Ein Sound, der Stile, Jahrzehnte und Kontinente verschmolz. Immer mehr Club-DJs suchten ihr Glück dann auch in Bossa Nova, karibischen Rhythmen und im Jazz.
Sie paarten House-Musik mit Funk und Afrobeat mit englischem Soul. Doch: Irgendwann gefror «Acid Jazz» zum Klischee, zur Fahrstuhlmusik.
Der Verkäufer und Trendsetter
Doch die frische Art von Gilles Peterson kam ihm zugute. Seine Begeisterung für Musik war ansteckend, dazu kam sein Verkäufertalent.
Was Peterson mochte, mochten viele andere. Schon als Teenager betrieb Peterson einen Piratensender, später lief seine Musik auf dem Londoner Radio Kiss FM, dann auf BBC Radio 1 und heute immer noch auf BBC Radio 6.
Multi-Kulti Musik
Die coole Botschaft, die Peterson hatte: Schaut her, gute Musik lässt sich an vielen Orten finden. Auf der ganzen Welt. Und es geht mit Feingefühl – ohne anderen Kulturen auf die Füsse zu treten.
Gilles Peterson hat dieses Vielfaltsprinzip nicht erfunden. Im multikulturellen Pop-Empire Grossbritannien gehört es zur musikalischen Erziehung.
Und doch war Petersons Ansatz visionär: Er machte als DJ, Produzent und Labelmacher vor, wie sich internationale Netzwerke spannen liessen.

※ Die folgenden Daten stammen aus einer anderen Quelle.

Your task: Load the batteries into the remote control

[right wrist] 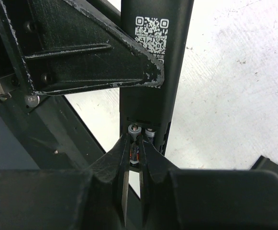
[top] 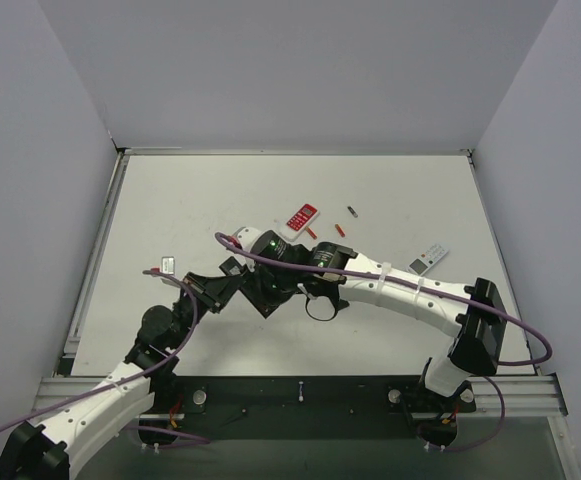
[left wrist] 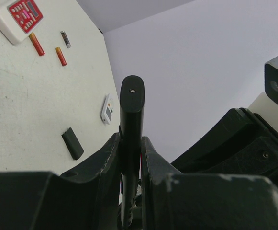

Heute boomt globale Musik, nicht nur in der Nische – daran ist Peterson nicht unschuldig.
Grosse Schweizer Szene
1991 war ich im Lausanner Club Dolce Vita. Die von Gilles Peterson entdeckte Band Galliano spielten. Er selbst stand als DJ an den Plattentellern.
Das Konzert war gut, aber hängen blieb das Bild des schlacksigen Typen mit Mütze, der seine warmen Beats in das dunkle, feuchte Kellerlokal pumpte. In der Schweiz gab es damals eine richtige «Acid Jazz»-Szene: In den 90er-Jahren moderierte Peterson – dessen Vater aus Thalwil ist – auf Couleur 3.
Er war immer wieder am Montreux Jazz Festival zu Gast. Mit seinem Label «Talkin’ Loud» verkaufte er nirgendwo auf der Welt so viele Platten wie in der Deutschschweiz.
Jazz erlebt Revival
Das ist lange her. Aber Gilles Peterson macht heute immer noch das, was er am besten kann: Musik entdecken, Musik teilen.
Seit einiger Zeit ist Jazz wieder hoch im Kurs. In New York, London oder Los Angeles. Das fasziniert ihn. So kommt Peterson immer wieder bei sich selbst an. Unterwegs, auf der ganzen Welt.